Data block: Begin

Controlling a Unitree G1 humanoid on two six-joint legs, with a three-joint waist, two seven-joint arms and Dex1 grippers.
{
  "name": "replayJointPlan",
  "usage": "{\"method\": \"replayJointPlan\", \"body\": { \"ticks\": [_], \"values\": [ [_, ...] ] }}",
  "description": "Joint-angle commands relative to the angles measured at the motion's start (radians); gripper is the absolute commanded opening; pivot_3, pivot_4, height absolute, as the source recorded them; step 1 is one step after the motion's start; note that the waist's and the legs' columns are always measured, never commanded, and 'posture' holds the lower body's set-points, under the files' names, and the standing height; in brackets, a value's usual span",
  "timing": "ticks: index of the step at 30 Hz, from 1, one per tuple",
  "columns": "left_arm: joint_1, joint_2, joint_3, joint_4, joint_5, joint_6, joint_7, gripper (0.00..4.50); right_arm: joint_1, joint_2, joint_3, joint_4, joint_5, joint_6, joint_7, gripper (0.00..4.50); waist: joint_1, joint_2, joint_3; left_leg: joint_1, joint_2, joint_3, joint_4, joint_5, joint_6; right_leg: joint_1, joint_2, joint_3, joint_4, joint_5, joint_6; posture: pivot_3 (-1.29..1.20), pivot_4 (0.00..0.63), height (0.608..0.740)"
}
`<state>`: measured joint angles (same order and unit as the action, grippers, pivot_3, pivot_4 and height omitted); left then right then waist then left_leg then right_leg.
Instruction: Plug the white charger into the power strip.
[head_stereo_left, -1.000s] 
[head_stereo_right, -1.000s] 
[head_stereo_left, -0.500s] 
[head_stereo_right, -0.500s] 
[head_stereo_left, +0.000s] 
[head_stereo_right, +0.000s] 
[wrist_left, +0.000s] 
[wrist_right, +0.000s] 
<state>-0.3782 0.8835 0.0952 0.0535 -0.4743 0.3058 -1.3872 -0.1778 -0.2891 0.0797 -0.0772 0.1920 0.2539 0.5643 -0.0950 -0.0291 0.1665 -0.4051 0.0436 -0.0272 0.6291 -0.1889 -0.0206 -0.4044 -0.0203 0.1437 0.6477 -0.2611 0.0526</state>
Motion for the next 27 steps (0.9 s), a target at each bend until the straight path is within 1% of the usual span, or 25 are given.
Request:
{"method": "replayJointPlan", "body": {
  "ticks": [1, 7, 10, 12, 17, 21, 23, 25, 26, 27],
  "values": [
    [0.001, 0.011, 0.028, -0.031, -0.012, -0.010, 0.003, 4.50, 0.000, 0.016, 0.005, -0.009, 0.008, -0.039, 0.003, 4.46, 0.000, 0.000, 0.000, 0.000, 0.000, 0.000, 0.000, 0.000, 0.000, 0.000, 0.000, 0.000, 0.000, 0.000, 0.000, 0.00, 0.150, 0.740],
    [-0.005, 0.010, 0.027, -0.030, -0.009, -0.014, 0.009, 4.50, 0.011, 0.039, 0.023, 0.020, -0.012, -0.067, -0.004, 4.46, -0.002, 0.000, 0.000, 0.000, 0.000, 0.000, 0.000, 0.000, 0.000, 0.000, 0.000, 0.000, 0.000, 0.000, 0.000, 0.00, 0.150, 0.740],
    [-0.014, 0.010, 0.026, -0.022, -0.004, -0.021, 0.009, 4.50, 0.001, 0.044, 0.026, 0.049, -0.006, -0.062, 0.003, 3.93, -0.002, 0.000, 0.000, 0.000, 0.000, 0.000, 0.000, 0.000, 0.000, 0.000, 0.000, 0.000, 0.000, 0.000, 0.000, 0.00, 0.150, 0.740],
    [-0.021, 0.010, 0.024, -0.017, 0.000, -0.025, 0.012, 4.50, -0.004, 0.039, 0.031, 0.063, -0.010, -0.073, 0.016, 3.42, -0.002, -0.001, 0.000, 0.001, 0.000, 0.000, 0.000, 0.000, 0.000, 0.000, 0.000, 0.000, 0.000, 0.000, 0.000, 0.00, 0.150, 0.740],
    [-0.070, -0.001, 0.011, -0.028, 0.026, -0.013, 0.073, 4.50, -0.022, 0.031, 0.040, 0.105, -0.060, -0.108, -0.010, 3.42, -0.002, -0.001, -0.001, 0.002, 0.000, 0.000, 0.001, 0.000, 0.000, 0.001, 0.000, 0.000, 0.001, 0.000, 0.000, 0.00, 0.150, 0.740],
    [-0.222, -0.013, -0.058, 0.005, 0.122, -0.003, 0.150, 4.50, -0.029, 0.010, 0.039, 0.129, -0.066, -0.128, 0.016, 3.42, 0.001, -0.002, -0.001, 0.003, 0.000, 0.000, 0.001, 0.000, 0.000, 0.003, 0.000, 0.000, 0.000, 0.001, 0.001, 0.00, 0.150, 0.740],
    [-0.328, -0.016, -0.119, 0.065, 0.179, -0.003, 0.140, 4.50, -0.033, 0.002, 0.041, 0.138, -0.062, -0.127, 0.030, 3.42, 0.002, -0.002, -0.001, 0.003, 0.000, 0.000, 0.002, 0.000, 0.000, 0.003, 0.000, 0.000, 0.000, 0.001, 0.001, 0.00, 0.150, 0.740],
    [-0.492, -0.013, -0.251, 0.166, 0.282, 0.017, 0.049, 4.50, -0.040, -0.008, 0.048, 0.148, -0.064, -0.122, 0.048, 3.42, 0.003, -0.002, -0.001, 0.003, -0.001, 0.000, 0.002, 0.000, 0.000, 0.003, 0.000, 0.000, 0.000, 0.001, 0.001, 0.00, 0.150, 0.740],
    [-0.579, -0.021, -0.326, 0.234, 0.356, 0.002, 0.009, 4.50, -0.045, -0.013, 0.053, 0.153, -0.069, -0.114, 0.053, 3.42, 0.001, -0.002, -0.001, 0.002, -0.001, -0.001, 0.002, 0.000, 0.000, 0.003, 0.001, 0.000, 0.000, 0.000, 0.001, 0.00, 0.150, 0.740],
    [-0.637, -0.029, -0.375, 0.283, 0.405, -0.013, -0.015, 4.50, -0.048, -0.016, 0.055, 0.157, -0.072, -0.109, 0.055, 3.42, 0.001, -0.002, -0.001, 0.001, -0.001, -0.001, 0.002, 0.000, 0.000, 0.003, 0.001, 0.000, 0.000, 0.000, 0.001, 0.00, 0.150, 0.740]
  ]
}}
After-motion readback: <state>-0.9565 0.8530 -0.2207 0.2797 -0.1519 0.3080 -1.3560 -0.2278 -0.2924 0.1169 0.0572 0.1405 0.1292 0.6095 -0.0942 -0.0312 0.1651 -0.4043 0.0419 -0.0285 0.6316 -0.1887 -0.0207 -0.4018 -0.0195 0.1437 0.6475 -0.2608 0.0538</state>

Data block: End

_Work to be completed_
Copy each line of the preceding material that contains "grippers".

_Response area_
Controlling a Unitree G1 humanoid on two six-joint legs, with a three-joint waist, two seven-joint arms and Dex1 grippers.
`<state>`: measured joint angles (same order and unit as the action, grippers, pivot_3, pivot_4 and height omitted); left then right then waist then left_leg then right_leg.

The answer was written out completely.